Records supplied:
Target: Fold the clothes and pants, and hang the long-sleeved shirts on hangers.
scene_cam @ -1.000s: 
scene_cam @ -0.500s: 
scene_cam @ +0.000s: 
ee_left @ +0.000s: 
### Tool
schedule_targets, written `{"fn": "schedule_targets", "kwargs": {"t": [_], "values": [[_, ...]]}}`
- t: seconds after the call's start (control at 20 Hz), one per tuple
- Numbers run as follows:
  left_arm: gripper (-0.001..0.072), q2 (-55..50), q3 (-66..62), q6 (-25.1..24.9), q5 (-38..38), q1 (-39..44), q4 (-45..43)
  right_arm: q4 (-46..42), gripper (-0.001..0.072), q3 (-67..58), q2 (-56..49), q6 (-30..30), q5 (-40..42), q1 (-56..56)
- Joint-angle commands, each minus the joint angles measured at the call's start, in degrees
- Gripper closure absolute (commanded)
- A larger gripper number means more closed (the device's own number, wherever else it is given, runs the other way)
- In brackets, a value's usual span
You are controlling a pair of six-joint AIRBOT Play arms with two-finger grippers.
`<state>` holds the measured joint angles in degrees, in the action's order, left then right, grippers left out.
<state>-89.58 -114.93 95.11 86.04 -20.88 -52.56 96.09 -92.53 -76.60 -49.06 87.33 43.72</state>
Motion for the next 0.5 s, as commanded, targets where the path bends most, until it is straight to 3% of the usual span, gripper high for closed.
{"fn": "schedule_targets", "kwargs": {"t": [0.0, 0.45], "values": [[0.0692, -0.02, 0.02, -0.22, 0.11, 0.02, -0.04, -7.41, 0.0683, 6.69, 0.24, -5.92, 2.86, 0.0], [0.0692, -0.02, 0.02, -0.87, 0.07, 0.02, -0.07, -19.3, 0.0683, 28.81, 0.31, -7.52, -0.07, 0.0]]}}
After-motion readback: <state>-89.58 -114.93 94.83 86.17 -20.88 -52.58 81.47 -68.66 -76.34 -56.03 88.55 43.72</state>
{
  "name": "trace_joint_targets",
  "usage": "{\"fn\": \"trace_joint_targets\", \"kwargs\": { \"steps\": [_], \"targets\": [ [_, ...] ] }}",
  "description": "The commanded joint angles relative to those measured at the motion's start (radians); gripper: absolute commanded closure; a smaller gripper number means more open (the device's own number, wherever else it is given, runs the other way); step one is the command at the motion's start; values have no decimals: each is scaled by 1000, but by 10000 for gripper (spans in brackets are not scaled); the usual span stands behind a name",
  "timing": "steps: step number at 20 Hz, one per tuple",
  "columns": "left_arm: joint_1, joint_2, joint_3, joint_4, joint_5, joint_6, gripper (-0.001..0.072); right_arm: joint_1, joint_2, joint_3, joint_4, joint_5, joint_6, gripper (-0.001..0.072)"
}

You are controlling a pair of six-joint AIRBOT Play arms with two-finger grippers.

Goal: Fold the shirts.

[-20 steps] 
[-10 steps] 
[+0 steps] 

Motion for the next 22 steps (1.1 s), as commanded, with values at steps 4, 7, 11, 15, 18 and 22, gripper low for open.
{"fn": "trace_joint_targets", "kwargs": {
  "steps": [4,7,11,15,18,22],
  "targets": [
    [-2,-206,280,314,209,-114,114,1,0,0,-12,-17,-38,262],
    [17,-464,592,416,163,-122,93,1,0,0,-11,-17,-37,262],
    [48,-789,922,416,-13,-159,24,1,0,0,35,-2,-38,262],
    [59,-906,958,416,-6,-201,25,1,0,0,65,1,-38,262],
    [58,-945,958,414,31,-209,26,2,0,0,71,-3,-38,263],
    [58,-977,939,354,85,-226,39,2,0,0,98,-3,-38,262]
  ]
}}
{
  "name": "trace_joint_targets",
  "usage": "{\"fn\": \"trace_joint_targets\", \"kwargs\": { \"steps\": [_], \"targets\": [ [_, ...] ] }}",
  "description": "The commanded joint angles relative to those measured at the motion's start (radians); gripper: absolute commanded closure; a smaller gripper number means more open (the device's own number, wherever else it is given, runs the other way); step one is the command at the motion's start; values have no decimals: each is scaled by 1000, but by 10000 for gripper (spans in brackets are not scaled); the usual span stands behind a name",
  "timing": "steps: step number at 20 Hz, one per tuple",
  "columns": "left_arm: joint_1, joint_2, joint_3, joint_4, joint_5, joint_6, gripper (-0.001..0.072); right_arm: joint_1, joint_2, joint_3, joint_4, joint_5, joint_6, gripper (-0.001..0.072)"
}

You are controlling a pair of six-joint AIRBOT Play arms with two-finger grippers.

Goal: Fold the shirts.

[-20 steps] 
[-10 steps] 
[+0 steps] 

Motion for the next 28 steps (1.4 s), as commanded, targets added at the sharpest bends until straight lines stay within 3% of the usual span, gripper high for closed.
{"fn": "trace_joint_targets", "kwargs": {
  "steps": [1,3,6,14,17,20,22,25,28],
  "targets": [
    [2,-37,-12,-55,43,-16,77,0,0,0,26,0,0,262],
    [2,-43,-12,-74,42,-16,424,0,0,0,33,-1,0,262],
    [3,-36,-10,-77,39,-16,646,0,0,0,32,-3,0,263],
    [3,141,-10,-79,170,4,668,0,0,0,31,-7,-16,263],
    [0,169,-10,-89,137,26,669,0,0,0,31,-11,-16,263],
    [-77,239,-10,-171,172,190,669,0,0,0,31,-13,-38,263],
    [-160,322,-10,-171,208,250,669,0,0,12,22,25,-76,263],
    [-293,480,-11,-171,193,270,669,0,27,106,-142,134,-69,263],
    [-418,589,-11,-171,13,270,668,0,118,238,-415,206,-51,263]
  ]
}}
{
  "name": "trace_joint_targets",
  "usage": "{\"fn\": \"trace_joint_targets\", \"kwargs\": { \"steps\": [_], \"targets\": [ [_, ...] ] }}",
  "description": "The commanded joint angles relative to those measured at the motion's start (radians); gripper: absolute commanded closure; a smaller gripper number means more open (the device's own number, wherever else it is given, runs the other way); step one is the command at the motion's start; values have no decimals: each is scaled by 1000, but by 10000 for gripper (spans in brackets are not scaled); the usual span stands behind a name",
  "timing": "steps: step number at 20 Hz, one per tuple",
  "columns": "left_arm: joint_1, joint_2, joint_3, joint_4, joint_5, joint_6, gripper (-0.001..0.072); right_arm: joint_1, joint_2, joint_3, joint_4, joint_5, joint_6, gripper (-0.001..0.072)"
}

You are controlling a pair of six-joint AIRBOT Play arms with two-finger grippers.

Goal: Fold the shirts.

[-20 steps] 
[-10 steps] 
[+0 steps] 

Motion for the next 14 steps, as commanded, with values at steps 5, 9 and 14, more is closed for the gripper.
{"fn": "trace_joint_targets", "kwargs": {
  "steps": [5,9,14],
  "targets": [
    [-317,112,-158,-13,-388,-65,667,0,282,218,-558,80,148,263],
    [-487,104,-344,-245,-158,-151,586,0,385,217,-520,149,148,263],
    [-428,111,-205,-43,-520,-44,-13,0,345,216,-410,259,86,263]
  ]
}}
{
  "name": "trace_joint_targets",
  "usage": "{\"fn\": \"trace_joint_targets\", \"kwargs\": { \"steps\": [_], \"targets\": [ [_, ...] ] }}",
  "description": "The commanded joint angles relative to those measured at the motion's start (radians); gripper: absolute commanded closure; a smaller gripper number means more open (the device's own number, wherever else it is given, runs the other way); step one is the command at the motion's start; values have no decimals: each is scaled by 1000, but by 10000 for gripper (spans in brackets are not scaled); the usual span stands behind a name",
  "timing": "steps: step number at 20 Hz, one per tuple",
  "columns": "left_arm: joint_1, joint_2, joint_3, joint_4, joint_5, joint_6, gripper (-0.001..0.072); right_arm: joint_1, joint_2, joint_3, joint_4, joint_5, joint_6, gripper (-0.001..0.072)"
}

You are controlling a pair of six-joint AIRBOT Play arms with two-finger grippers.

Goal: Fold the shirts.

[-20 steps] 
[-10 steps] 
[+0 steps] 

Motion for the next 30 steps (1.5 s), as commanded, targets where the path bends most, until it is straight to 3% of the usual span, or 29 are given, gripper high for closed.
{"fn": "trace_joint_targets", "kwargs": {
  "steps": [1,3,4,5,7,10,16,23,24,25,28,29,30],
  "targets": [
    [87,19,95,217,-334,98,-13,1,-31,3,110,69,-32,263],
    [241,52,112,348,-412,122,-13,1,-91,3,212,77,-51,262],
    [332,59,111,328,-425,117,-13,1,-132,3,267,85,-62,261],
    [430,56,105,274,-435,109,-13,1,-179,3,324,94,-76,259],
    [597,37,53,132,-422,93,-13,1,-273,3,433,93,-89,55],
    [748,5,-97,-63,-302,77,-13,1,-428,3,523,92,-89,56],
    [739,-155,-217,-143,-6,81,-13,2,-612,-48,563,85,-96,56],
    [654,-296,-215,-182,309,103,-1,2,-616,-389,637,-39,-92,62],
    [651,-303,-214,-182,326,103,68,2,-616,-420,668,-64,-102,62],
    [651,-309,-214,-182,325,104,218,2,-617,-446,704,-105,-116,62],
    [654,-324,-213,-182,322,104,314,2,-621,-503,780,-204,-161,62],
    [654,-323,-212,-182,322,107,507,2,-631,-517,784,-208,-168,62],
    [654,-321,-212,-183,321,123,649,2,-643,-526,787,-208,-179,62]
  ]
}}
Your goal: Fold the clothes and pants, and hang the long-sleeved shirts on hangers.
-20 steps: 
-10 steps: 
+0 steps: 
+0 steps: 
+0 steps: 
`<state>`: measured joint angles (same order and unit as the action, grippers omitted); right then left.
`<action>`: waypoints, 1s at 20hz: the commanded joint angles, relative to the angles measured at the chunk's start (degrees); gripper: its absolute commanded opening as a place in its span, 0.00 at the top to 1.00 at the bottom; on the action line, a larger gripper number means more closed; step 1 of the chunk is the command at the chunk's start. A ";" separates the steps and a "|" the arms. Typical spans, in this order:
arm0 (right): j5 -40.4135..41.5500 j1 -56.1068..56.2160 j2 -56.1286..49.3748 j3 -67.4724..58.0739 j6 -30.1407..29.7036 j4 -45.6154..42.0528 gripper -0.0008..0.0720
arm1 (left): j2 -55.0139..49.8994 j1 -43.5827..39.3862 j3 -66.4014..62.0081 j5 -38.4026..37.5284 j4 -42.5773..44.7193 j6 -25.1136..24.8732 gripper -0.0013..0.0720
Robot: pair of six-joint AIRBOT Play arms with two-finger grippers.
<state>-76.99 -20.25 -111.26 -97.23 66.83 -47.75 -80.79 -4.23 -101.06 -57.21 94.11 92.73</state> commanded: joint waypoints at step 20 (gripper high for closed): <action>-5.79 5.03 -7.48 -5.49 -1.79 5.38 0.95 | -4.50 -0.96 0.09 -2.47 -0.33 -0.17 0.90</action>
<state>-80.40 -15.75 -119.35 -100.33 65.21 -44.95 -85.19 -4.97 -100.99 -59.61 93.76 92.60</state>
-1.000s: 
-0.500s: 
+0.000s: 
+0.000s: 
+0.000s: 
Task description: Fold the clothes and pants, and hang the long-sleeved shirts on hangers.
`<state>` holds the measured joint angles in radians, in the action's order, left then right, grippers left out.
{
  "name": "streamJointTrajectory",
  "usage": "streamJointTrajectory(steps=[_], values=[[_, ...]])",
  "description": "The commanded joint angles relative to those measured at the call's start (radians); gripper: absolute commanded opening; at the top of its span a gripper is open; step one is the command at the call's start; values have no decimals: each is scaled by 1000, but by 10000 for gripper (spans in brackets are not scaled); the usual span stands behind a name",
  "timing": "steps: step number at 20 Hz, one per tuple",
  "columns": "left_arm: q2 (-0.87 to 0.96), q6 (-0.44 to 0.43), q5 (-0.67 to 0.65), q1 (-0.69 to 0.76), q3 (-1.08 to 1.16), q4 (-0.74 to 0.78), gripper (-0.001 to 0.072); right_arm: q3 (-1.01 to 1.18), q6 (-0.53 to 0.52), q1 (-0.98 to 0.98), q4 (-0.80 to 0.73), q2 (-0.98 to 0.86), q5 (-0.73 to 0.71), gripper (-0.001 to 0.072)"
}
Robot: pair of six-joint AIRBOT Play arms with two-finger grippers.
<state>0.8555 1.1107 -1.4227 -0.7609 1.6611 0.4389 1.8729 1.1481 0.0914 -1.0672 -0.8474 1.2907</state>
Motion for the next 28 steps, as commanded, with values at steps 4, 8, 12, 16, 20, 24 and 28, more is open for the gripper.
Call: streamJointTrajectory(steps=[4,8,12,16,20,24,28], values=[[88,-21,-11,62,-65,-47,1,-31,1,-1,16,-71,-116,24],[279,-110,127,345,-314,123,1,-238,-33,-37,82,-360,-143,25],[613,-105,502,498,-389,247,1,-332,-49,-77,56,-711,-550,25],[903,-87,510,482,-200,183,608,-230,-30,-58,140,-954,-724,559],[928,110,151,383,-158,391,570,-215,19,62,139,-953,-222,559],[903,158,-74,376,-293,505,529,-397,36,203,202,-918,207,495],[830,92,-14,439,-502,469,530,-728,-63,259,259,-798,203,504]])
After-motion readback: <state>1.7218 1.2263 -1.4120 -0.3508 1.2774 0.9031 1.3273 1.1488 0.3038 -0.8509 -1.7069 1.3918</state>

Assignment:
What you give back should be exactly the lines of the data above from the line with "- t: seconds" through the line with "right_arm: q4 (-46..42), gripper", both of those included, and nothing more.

Answer to the exercise:
- t: seconds after the call's start (control at 20 Hz), one per tuple
- Numbers run as follows:
  left_arm: gripper (-0.001..0.072), q2 (-55..50), q3 (-66..62), q6 (-25.1..24.9), q5 (-38..38), q1 (-39..44), q4 (-45..43)
  right_arm: q4 (-46..42), gripper (-0.001..0.072), q3 (-67..58), q2 (-56..49), q6 (-30..30), q5 (-40..42), q1 (-56..56)

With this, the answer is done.